The court case between Epic Games and Apple has resulted with documentation being made available to the public for the first time. One of these documents includes information on the amount Epic Games pay publishers / developers to have their titles included on the weekly Epic Games Free Games List.

Below is an analysis of the first 37 games given away for free on the Epic Games Store (excluding Metro 2033 Redux because its buyout price was zero) between December 2018 and September 2019. The Epic Store went live from December 2018.

“Entitlements” – the number of claims.
“Buyout Price” - the amount Epic pays a developer/publisher to have their title included in the Epic Games Free Games List.
“New Accounts” - what Epic designates as new accounts created in the store due to the free-away.


The top two entitled games were both Batman games. The second game, LEGO Batman, attained 4x the entitlement for every $1 buyout compared to the top game, Batman Arkham series of games.

Source: "Epic Games Store - Review of performance" made public by the court, Apple Dropbox
 
 
 
Below shows the lowest entitled games. Although these games were claimed the fewest number of times, their entitlement to buyout price significantly increased to an average of 22, compared to the average of 10 for the top five entitled games.
 
Source: "Epic Games Store - Review of performance" made public by the court, Apple Dropbox
 
 
 

In terms of the highest entitlements per buyout price, the average rate for the top five came to 48 entitlements per $1 spent on the buyout price. The average buyout price for the lowest five entitled games came to $52k compared to the buyout price for the top five entitled games of $780K .


Source: "Epic Games Store - Review of performance" made public by the court, Apple Dropbox

 

RiME was purchased for $45K and it was claimed 2.4 million times, making for an entitlement buyout ratio of 54.1. By contrast, Batman Arkham Asylum was purchased for $1.5 million and was claimed 6.5 million times, making for an entitlement buyout ratio of 4.3, almost 13x lower than RiME.

The top five games, with the highest buyout price, attained an average entitlement of 3.9 million claims.

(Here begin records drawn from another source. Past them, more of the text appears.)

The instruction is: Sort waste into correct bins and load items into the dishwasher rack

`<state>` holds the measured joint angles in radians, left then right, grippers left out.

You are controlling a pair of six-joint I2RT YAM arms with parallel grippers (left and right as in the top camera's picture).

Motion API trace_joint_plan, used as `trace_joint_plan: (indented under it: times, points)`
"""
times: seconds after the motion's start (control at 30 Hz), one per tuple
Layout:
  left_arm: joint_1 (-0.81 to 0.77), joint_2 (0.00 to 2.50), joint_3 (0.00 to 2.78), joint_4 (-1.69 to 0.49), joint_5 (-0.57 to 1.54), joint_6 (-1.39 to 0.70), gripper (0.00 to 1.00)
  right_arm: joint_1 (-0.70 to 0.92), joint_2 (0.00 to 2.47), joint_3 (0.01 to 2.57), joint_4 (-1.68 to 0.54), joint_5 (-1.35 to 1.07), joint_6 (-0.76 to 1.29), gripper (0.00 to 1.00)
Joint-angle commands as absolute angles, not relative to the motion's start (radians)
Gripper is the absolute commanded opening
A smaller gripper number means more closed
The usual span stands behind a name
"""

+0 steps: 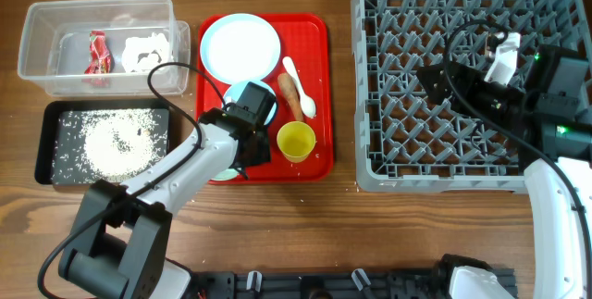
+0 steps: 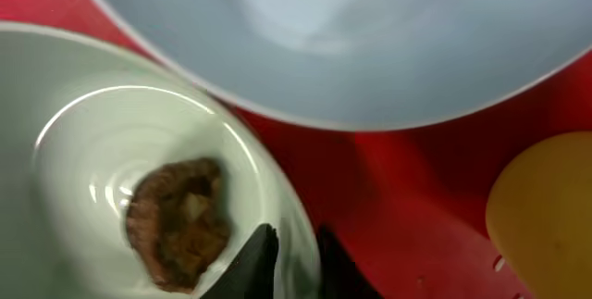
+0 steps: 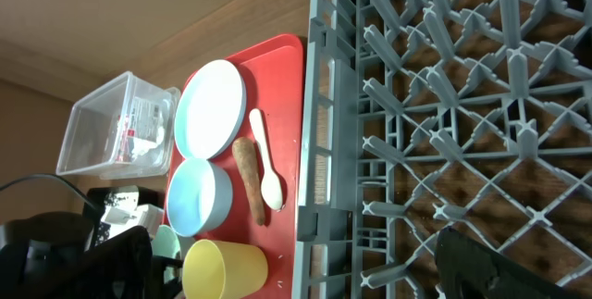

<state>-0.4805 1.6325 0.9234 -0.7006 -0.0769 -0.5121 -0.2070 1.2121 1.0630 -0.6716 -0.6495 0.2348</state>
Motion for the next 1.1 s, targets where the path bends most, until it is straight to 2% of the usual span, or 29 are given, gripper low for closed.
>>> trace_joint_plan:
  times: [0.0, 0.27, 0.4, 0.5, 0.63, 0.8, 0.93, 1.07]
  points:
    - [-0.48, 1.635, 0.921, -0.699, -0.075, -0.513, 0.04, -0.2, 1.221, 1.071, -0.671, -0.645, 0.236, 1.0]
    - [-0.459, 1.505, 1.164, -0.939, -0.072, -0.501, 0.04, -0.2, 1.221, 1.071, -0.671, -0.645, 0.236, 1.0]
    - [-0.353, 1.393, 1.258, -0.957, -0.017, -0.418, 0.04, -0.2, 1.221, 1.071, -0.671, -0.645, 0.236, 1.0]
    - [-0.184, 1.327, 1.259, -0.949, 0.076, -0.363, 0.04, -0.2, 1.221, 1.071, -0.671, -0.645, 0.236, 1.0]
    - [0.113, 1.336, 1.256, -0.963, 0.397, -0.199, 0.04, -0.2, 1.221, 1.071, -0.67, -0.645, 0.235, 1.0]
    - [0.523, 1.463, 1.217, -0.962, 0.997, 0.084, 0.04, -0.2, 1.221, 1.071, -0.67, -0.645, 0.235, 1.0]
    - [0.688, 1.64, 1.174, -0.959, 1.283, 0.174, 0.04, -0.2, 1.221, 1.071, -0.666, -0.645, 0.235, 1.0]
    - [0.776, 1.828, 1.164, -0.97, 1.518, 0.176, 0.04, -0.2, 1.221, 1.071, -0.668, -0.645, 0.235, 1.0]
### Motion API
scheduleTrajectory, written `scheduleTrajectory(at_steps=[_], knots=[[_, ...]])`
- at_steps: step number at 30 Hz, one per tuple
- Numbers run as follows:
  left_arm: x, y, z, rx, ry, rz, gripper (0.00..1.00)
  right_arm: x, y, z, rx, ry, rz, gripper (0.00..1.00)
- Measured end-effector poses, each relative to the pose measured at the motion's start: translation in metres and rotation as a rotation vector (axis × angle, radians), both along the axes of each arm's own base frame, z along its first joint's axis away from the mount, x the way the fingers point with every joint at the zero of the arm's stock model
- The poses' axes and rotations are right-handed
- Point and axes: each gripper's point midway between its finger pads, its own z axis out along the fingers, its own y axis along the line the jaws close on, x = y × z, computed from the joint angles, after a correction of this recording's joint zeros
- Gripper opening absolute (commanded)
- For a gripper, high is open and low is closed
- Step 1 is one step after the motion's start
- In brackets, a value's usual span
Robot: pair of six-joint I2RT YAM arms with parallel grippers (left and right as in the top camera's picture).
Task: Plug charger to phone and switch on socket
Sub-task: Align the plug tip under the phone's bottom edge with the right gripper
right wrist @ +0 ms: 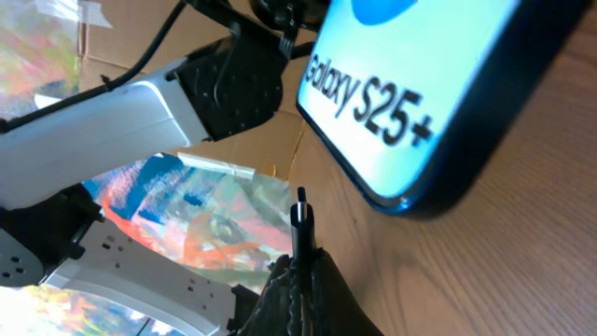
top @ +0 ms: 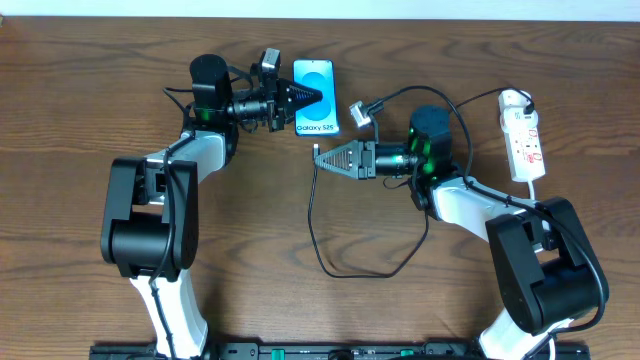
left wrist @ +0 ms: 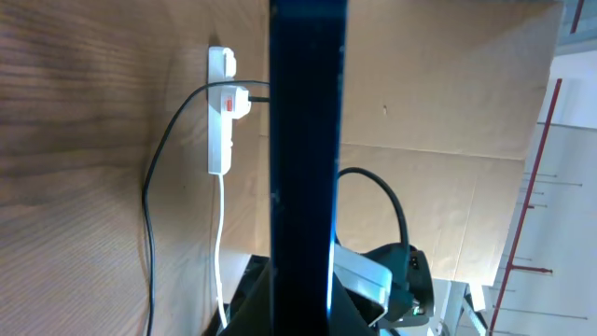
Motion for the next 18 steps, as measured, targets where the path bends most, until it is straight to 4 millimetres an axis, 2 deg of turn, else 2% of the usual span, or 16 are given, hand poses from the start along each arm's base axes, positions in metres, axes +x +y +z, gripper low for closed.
scheduleTrajectory(at_steps=[18], knots=[[-0.0013, -0.0002, 0.0002, 0.002, -0.018, -0.008, 0.07, 0.009, -0.0029, -0.001, -0.007, -0.005, -0.046, 0.01]])
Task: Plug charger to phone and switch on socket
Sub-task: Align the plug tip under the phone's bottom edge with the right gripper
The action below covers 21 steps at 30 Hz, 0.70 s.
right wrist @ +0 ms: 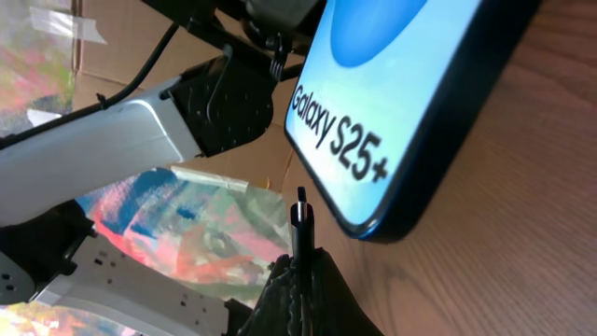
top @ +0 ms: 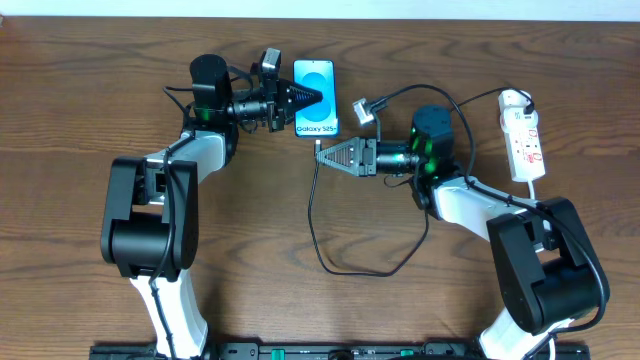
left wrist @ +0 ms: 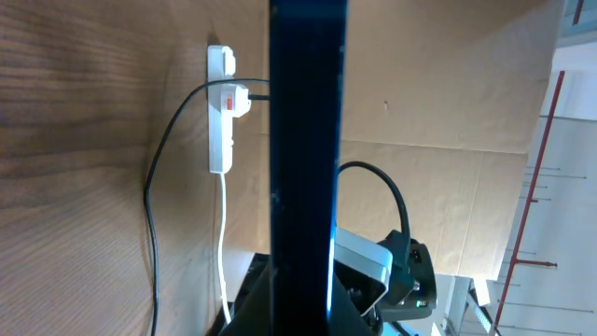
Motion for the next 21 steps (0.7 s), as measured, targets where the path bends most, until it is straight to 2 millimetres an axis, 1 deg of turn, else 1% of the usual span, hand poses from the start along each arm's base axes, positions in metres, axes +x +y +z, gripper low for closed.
scheduleTrajectory(at_steps=[8, 16, 21], knots=[[-0.0001, -0.0002, 0.0, 0.0, 0.0, 0.0, 0.07, 0.0024, -0.0003, -0.0004, -0.002, 0.008, -0.015, 0.01], [0.0, 0.0, 0.0, 0.001, -0.004, 0.0, 0.07, -0.0023, 0.0052, 0.0014, 0.004, 0.034, 0.001, 0.01], [0.0, 0.0, 0.0, 0.001, -0.005, 0.0, 0.07, -0.0019, 0.0052, 0.003, 0.009, 0.042, -0.001, 0.01]])
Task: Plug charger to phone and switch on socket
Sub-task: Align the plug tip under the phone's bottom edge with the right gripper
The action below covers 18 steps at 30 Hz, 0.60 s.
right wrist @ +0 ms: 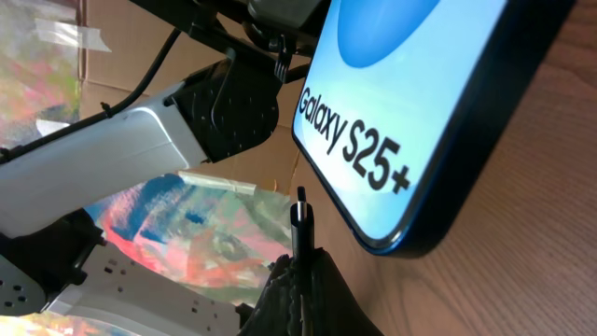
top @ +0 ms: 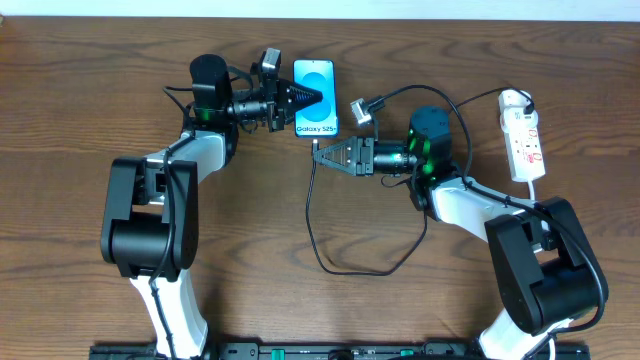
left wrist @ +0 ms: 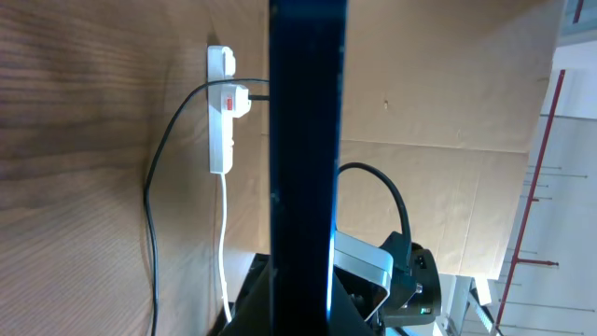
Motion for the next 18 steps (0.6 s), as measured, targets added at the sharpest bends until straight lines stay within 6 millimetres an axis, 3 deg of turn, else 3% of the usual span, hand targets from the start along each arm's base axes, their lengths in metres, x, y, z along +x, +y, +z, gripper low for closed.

That comes to an average of 3.5 claims per $1 spent on buying the games.

One would think as the Epic Games Store got older and more new accounts were added , the number of entitlements would increase dramatically, but this is not the case. In the chart below, the free games listed in chronological order show the number of entitlements claimed. There is a very marginal increase over time, but the underlying trend is that entitlements increase based on the popularity of the free game given away. LEGO Batman was the only game to beat Subnautica’s entitlement level and that was nine months later.

Source: "Epic Games Store - Review of performance" made public by the court, Apple Dropbox

The biggest takeaway from the documentation is that Epic Games do not need to spend a great deal of money on buyouts to attain “bang for bucks” in terms of entitlements or new accounts. This is because in the first 9 months of the free giveaways, the number of entitlements stayed consistent at the 3 million mark. There were only two games to break this trend, Subnautica (the first title to go free) and LEGO Batman.